Several articles in the Taipei Times have highlighted problems with education funding, particularly rural education, and point at serious policy directions in which money should be being spent. For example, large numbers of families in Taiwan need assistance with child care so that they can continue work. Apparently, there are underused government programs available to assist people in this situation. But more significant is the huge shortage of textbooks in rural Taiwan.

The Ministry of Education has announced that rural schools are suffering from a huge shortage of textbooks. In fact, the situation is so severe that they are asking citizens to donate books. The Taipei Times article states that 40,000 books are needed by some 219 junior high schools and 61,022 students in remote regions, including Nantou County, as well as Hualien and Taitung counties. I presume most of these students are aboriginal Taiwanese.

So while King Car is providing a Disneyland English experience, there are children in rural areas of Taiwan who can not get the basic education guaranteed them by the ROC Constitution. They are deprived of their constitutional rights because of a textbook shortage which has been going on for years. King Car will however make sure that some rural students have the experience of a not necessarily qualified or competent white foreign teacher.
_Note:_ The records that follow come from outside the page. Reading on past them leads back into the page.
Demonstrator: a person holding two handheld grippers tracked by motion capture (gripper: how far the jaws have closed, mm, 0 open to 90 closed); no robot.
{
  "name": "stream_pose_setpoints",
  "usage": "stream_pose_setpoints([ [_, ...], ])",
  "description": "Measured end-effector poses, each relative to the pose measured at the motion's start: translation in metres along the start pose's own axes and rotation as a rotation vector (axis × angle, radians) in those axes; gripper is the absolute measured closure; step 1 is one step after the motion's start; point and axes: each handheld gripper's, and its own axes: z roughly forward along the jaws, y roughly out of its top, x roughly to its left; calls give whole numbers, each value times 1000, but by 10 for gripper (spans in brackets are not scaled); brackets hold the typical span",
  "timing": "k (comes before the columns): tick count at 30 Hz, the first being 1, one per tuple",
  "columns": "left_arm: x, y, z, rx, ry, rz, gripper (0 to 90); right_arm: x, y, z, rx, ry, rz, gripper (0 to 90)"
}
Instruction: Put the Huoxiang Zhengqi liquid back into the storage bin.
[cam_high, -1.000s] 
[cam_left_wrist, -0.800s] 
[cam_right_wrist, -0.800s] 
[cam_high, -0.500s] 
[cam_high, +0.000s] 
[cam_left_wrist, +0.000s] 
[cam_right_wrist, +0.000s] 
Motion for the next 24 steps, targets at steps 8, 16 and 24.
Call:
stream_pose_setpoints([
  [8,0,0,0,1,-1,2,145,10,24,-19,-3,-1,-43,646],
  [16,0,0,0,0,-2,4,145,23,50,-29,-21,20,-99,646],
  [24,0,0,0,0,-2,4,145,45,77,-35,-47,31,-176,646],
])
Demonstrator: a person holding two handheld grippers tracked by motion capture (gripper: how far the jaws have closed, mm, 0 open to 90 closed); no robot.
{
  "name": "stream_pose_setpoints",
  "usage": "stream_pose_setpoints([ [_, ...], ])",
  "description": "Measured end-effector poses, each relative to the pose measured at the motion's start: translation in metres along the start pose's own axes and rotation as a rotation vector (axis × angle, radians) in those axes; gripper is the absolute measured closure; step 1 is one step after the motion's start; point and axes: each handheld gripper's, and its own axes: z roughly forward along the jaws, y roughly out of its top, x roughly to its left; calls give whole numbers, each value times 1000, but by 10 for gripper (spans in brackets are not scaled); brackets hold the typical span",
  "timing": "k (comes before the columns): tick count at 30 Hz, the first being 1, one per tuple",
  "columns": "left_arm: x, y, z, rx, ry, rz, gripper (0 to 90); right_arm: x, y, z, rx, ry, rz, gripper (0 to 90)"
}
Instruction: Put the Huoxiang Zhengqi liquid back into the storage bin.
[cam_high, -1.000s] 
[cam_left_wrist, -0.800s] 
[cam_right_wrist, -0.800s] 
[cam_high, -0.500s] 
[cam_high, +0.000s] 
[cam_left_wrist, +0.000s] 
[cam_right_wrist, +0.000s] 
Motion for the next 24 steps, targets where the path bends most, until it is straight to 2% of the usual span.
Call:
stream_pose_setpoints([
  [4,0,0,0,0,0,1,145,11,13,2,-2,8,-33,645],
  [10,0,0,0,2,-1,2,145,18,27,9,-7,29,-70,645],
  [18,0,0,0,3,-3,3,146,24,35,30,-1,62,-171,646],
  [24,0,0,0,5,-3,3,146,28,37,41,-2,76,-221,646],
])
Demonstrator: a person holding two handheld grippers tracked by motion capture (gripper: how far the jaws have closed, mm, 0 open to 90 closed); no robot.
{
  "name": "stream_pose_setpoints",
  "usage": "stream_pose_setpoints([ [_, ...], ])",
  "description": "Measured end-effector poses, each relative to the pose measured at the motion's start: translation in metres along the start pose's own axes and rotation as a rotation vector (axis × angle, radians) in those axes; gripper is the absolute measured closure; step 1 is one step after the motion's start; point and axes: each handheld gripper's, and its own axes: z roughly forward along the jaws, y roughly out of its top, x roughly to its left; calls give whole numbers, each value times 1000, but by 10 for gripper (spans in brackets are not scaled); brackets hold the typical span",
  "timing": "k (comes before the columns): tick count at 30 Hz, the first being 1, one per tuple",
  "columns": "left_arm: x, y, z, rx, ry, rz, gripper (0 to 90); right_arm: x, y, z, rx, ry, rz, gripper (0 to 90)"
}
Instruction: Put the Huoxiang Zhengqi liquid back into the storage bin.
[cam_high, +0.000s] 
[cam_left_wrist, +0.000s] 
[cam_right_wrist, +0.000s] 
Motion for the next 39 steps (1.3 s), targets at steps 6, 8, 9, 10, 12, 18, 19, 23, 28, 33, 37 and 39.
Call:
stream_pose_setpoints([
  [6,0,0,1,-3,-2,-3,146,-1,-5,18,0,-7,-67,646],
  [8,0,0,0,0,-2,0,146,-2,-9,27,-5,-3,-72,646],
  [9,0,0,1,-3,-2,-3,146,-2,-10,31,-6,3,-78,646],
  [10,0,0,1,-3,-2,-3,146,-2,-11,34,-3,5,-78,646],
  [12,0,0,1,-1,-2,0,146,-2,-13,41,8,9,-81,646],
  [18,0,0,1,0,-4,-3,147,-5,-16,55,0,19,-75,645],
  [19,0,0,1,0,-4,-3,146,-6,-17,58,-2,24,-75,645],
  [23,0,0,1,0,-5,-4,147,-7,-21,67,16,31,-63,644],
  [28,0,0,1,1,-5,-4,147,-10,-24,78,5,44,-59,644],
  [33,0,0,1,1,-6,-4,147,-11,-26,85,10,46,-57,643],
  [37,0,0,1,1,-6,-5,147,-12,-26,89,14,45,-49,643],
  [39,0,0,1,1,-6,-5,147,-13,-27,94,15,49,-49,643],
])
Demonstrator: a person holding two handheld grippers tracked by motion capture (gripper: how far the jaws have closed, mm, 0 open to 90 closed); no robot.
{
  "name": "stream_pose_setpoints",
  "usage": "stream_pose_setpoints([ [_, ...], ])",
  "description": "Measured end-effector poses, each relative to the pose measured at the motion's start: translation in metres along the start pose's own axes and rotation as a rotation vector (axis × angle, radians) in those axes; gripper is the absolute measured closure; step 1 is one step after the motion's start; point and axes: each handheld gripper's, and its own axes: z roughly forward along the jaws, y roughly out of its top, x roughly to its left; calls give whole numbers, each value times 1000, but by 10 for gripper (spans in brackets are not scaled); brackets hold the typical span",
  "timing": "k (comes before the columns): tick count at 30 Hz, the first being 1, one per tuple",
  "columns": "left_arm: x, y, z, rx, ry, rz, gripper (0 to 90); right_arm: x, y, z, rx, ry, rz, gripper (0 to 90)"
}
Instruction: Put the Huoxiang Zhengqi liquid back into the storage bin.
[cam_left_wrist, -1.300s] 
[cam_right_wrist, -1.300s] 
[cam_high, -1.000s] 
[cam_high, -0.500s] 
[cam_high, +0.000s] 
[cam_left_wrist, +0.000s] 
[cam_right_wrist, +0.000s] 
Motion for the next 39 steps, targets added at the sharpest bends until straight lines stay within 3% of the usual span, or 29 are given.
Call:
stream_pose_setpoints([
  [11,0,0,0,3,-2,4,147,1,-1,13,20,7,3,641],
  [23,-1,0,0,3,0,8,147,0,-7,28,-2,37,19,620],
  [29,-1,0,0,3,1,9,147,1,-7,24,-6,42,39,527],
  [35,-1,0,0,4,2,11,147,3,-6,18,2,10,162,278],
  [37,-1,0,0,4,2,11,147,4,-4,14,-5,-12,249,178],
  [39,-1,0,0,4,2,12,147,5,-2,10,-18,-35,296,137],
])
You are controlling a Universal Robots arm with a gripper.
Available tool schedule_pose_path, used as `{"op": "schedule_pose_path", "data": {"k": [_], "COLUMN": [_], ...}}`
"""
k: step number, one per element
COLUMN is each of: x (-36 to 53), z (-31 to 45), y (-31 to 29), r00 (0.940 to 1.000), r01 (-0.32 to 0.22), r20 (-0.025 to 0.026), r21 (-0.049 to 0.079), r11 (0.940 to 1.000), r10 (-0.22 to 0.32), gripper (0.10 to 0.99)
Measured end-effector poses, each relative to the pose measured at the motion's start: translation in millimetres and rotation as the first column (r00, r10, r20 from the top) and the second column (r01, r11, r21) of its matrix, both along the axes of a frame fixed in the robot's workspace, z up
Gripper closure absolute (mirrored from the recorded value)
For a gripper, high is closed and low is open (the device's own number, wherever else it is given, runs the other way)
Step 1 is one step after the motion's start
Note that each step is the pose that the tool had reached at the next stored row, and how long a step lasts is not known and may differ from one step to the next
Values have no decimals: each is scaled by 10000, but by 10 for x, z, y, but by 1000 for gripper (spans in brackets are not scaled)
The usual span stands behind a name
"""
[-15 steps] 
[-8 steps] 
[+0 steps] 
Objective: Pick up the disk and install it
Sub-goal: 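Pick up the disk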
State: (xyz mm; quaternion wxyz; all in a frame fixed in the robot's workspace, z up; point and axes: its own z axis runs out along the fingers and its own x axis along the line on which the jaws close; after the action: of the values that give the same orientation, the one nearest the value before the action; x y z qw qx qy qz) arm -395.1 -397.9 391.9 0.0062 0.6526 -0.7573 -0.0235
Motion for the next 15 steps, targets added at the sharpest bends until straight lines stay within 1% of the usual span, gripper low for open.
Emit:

Sure, King Car is a private group and they can spend their money any way they want. Should they be allowed to spend it in the ways they are spending it? No, they should not. When the MOE is forced to turn to Third World solutions for rural education - like asking for donated textbooks to service aboriginal children's Constitutional rights - they should not. If the MOE had any courage on this matter, they would tell King Car that while their offer is appreciated, rural Taiwan does not need marginally educated white kids helping with English instruction and instead needs private donors to buy such basic requirements as books for students.